Diebold spokesman David Bear emphasized Monday that while the company had dropped its case, it will continue to monitor the online proliferation of the leaked documents, and may file lawsuits against others who publish the data.

"We certainly reserve our right to protect our proprietary information in future cases," Bear said.

Diebold's battle began in March, when a hacker broke into the company's servers using an employee's ID number, and copied a 1.8-gigabyte file of company announcements, software bulletins and internal e-mails dating to January 1999.

The vast majority of the file included banal employee e-mails, software manuals and old voter record files. But several items raise security concerns about electronic voting that voting rights advocates have been trying to publicize for more than a year.

In one series of e-mails, a senior engineer dismissed concern from a lower-level programmer who questioned why Diebold lacked certification for the operating system in touch-screen voting machines.
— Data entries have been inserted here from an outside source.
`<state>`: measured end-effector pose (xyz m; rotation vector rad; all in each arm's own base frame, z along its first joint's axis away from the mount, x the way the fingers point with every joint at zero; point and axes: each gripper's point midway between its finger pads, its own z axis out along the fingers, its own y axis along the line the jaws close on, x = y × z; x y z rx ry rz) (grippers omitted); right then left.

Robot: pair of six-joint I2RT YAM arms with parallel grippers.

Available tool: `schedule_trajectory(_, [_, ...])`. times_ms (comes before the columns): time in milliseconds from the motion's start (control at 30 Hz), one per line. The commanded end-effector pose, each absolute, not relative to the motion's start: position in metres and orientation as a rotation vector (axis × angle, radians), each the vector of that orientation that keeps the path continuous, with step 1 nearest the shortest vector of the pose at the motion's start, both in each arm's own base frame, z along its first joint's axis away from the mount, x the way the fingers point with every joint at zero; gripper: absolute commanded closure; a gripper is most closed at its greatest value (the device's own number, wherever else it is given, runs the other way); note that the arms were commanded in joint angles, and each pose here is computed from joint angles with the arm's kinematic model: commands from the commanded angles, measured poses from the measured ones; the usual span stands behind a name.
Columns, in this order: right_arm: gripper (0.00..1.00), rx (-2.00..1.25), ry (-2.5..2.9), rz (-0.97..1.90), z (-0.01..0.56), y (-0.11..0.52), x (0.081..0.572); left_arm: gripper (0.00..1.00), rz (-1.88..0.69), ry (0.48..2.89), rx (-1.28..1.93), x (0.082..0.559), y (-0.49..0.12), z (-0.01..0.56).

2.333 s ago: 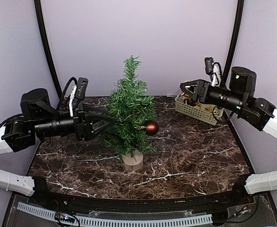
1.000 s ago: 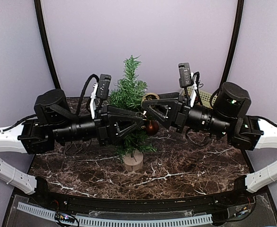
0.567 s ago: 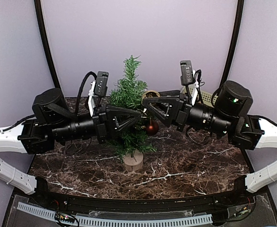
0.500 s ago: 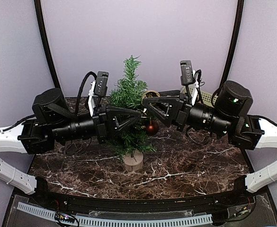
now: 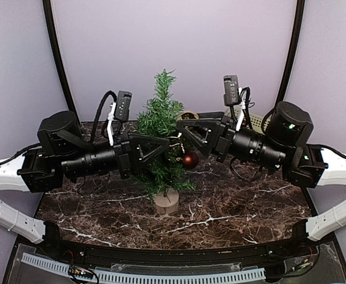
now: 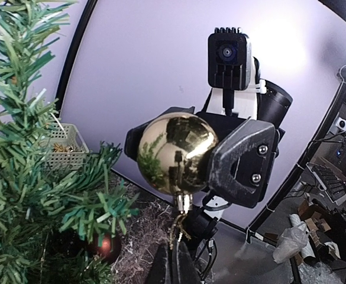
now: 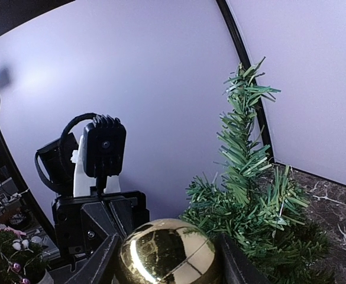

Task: Decorate the small christmas tree
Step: Hang the ornament ball on the branch.

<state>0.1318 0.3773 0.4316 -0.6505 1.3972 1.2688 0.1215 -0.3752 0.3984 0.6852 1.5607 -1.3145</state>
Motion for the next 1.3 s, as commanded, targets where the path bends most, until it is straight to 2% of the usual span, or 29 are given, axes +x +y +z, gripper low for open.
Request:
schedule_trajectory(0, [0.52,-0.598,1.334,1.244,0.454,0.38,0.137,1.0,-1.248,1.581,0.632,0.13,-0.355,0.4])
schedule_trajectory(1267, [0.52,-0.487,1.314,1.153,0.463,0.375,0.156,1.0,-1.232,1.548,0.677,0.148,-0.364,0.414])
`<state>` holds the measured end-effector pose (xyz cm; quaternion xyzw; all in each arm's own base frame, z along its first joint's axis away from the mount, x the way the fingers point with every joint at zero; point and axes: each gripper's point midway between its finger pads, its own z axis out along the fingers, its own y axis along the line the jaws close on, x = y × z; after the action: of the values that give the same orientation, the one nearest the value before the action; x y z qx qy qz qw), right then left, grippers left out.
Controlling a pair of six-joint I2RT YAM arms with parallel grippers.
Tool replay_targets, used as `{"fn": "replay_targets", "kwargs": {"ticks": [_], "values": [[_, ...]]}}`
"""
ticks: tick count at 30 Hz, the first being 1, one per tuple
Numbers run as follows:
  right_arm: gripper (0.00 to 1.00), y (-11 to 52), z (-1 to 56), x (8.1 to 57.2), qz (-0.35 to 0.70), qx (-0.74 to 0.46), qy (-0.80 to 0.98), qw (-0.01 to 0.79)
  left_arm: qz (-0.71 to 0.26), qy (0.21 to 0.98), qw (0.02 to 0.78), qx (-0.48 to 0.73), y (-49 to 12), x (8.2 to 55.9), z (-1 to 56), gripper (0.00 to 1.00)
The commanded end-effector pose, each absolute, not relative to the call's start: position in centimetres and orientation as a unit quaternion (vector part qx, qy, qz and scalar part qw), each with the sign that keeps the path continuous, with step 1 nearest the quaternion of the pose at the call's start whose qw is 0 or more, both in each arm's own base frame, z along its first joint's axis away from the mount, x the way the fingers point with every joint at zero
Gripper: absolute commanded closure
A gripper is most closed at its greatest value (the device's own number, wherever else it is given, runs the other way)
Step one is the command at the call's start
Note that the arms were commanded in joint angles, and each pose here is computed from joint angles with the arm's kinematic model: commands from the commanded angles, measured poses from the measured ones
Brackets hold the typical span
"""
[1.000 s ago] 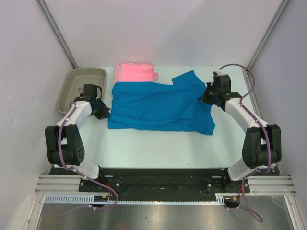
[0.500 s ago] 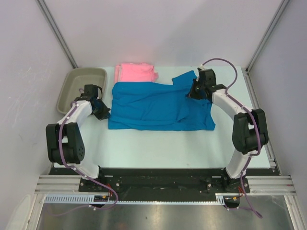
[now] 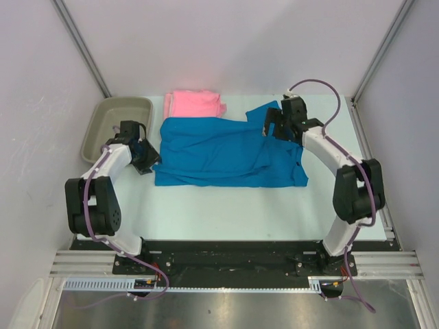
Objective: Fold and stack the t-shirts
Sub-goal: Fold the tshirt
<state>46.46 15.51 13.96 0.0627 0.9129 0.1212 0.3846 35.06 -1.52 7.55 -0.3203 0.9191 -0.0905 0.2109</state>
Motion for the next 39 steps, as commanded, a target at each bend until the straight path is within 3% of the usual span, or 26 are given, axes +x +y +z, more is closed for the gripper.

The Federal Election Commission (news - web sites) requires such software to be certified by independent researchers.

In another e-mail, an executive scolded programmers for leaving software files on an Internet site without password protection.

In August, the hacker e-mailed data to voting activists, who published the information on their Web logs. Wired News published an online story. The documents have been widely circulated.

Seltzer said free speech advocates should hail Diebold's promise not to sue, but she warned that numerous individuals have already removed the offending material from Web sites.

EFF plans to continue with its case against Diebold, arguing under the Digital Millennium Copyright Act (news - web sites) that Diebold must pay damages for intimidating Internet service providers. The hearing is scheduled for Feb. 9.

"The implicit threat was, 'If you don't take this material down, we might sue,'" Seltzer said. "Without them ever needing to file a federal complaint, they got these documents taken down from a huge number of sites. It was a chill on free speech that stopped discussion of electronic voting issues without ever getting before a judge."